Exercise brief ▸
Transcribe the line with "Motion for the" and all the lines that follow it in the material below, exactly as they stand.

Source material ▸

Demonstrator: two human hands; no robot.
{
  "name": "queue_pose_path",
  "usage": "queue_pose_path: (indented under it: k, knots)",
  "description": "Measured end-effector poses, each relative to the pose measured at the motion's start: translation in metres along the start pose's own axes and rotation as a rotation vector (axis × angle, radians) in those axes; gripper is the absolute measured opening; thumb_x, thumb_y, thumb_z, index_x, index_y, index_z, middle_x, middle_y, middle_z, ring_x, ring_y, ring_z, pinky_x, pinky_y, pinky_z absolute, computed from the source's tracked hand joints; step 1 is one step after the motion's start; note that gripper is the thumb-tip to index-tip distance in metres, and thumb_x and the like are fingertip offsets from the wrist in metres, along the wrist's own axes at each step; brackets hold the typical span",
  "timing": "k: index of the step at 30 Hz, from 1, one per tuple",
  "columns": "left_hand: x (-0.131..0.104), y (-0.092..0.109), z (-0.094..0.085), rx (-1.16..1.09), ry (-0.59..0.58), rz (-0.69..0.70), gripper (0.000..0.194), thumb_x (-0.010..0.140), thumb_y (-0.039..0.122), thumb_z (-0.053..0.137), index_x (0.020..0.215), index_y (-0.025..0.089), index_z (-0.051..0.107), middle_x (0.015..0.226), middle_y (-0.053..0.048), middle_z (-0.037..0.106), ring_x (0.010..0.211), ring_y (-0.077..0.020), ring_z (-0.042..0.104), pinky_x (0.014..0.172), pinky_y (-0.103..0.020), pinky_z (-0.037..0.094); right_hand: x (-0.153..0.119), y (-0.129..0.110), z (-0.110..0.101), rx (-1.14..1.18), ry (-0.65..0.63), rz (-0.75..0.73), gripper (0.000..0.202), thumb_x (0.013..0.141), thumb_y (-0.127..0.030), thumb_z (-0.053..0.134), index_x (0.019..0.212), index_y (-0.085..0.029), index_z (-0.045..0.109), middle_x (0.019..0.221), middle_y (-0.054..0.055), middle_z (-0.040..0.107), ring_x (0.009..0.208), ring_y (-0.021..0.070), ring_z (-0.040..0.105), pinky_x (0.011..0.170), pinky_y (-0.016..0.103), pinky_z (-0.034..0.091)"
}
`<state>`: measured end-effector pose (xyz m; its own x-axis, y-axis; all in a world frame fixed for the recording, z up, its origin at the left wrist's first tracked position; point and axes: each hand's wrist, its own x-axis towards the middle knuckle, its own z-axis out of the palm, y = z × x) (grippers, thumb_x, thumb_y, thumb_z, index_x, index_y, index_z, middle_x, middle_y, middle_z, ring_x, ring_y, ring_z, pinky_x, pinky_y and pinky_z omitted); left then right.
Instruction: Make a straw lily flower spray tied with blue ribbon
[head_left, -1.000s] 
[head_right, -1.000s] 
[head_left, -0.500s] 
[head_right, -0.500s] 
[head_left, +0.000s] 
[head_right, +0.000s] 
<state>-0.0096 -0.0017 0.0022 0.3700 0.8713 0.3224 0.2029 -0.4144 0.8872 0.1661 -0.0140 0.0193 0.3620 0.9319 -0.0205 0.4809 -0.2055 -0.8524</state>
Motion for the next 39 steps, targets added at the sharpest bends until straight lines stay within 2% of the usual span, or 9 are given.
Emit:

Written response ▸
Motion for the next 39 steps, targets added at the sharpest bends until straight lines stay within 2% of the usual span, or 9 are given.
Emit:

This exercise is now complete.